Improving hematology workflow efficiency through flagging optimization

Learn how site-specific flagging optimization can help hematology labs establish review settings that balance operational efficiency with confidence in patient results.

16 Jul 2026
Lab professional reviewing hematology analyzer data on a touchscreen display

A flagged hematology result does not always tell the whole story. It may point to a specimen that needs closer review, and a smear can confirm whether abnormal cells, immature cells, or platelet-related concerns are present. When the smear shows nothing that requires further action, the question becomes: how often is this happening, and could some reviews be avoided without reducing confidence in the results?

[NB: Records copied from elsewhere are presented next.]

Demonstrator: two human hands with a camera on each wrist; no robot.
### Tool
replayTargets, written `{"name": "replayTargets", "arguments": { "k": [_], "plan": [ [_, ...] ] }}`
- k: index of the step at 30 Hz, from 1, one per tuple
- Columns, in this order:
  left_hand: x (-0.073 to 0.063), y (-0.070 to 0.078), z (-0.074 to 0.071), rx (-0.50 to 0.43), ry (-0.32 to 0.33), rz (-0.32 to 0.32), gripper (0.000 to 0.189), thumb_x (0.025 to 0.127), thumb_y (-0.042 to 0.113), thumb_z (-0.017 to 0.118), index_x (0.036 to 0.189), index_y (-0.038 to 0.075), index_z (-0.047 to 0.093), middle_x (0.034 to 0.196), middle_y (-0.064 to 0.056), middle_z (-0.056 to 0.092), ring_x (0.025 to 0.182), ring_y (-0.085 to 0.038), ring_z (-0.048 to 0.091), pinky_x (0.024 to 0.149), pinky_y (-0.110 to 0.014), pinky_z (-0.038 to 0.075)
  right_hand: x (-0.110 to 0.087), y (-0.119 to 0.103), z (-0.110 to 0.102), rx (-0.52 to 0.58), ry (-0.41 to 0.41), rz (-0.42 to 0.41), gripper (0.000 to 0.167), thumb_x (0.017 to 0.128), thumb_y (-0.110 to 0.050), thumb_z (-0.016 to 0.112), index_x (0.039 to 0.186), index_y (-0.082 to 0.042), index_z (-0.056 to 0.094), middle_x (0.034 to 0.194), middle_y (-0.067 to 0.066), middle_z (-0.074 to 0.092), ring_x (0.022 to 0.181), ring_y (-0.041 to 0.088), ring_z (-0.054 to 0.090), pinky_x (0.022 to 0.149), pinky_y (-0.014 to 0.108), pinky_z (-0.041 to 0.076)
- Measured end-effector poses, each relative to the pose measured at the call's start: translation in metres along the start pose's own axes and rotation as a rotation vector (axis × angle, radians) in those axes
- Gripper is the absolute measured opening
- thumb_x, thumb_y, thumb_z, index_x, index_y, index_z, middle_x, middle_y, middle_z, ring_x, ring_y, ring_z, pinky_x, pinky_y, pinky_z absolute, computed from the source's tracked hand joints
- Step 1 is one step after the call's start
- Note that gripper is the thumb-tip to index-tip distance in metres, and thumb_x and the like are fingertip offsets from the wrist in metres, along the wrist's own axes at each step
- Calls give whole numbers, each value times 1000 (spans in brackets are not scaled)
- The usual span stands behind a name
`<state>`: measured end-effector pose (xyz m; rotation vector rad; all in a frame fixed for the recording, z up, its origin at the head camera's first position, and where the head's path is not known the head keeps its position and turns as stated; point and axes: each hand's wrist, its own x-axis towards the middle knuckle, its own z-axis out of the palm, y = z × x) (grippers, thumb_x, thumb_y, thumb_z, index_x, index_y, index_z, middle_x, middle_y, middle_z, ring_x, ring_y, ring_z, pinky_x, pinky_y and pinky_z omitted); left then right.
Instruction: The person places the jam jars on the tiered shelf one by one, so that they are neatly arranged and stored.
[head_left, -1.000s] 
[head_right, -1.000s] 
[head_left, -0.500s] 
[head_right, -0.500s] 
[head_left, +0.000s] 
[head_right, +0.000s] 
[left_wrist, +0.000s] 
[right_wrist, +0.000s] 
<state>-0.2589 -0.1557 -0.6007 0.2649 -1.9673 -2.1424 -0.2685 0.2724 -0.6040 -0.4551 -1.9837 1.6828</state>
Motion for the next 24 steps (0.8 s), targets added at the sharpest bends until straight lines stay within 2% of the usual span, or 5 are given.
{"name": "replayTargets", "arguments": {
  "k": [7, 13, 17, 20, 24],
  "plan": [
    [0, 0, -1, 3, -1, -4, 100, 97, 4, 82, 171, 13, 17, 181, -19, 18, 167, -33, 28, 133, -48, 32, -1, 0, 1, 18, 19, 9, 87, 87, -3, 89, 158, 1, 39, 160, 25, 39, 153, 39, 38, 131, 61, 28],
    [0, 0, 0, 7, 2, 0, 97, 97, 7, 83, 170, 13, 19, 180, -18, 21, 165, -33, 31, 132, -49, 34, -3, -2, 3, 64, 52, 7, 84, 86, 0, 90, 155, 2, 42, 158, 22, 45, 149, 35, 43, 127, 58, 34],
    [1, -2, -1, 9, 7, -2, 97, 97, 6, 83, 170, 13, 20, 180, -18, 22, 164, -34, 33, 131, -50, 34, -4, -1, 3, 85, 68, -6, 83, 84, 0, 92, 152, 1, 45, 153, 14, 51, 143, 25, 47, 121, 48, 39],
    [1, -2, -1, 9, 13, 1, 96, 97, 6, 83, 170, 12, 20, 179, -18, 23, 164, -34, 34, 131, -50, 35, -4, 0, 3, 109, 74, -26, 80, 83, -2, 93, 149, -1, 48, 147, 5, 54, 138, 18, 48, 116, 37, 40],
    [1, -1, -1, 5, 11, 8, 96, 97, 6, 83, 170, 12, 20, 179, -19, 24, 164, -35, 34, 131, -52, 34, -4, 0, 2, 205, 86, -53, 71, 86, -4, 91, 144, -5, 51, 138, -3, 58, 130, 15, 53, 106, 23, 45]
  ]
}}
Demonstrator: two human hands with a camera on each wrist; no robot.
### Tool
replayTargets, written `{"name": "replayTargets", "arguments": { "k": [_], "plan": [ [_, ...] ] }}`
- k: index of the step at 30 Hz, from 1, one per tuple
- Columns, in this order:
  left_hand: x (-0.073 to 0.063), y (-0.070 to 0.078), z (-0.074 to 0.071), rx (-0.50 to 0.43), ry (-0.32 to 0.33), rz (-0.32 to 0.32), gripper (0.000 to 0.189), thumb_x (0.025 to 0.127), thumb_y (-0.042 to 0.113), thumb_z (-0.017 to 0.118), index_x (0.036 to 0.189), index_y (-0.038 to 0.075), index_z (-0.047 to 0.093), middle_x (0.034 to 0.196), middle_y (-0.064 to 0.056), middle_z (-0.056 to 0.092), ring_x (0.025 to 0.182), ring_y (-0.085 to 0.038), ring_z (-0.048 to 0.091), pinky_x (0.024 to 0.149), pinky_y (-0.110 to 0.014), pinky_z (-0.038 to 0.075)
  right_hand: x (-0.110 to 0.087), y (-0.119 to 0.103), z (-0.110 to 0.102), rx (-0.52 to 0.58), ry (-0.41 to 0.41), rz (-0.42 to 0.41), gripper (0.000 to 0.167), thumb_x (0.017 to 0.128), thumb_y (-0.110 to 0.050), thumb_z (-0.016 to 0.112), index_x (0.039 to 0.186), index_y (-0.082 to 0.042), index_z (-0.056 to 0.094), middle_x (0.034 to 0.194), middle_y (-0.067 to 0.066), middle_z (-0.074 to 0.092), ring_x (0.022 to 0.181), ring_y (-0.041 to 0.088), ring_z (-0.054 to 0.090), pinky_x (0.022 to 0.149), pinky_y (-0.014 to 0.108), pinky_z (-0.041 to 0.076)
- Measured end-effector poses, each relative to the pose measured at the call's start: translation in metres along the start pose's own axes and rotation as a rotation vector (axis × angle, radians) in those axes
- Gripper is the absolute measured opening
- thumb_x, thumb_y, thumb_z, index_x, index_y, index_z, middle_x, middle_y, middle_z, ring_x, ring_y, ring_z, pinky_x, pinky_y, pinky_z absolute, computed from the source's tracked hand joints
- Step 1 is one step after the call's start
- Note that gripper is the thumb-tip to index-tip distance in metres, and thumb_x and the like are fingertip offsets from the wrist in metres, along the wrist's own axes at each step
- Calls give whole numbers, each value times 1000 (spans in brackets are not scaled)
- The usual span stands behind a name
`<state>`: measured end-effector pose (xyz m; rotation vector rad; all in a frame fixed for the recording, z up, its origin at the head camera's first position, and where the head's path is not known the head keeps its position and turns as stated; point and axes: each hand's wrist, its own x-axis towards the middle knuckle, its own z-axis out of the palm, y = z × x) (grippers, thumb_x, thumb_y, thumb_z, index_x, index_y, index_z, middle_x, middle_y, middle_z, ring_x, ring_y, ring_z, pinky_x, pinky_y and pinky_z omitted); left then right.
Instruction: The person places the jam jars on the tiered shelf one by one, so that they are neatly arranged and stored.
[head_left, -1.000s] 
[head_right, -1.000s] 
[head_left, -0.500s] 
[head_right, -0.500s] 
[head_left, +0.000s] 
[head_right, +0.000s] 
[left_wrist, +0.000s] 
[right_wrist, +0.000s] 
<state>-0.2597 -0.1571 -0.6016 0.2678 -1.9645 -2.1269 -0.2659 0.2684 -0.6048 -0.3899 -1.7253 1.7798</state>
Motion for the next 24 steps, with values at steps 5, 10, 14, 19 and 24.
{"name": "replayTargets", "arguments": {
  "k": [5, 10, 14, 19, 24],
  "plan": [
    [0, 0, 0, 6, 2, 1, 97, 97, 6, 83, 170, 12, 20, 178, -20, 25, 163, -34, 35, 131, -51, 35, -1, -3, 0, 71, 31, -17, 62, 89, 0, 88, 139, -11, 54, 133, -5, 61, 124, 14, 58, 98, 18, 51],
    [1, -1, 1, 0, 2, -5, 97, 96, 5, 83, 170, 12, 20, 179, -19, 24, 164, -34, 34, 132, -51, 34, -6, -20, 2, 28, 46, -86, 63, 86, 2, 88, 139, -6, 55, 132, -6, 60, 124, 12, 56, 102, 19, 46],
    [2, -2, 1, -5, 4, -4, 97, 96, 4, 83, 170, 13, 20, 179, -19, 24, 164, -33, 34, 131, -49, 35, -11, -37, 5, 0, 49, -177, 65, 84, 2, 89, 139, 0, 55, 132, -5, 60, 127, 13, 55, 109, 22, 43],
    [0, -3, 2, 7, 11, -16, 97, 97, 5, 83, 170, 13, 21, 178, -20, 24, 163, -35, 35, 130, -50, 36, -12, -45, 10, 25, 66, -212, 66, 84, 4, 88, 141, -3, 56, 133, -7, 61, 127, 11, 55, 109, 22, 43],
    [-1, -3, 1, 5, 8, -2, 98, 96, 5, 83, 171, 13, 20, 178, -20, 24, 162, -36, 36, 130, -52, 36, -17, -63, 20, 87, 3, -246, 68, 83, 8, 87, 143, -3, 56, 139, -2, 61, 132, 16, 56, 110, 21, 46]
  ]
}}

For Beckman Coulter DxH 900 and DxH 690T hematology analyzer users, flagging optimization can help answer that question using site-specific data. Beckman Coulter Diagnostics reviews analyzer output, manual differential results, instrument settings, and hematology SOPs to better understand why certain specimens are being routed for additional evaluation.

The goal is to help technologists focus on specimens most likely to benefit from manual review, while supporting accurate and reliable patient results.

Why some labs may need flagging optimization

Beckman Coulter DxH 900 and DxH 690T users operate in a range of local settings. Patient populations, daily volume, staffing models, and review criteria can vary widely from site to site. The analyzer generates messages based on specimens with suspicious findings, while the laboratory’s SOP determines when a smear is required.

A smear that does not change the final report still takes time to prepare, review, and document. When that happens frequently, it may suggest that the current sensitivity levels or decision rules should be evaluated.

Flagging optimization reviews these patterns alongside instrument data, current settings, hematology SOPs, and manual differential results to determine whether the existing setup fits the site’s needs.

Using instrument data to evaluate flagging sensitivity

The assessment starts with instrument data. For suspect messages such as immature granulocytes, left shift, and variant lymphocytes, the analyzer has three sensitivity levels—high, medium, and low—with high generating the most flagged results. The CSV data file exported from the instrument shows the reported patient result and how the same specimen would have been flagged at each sensitivity level.

Those results are then compared with the manual differential to evaluate whether a different sensitivity setting could be preferred for their lab without missing clinically relevant cells.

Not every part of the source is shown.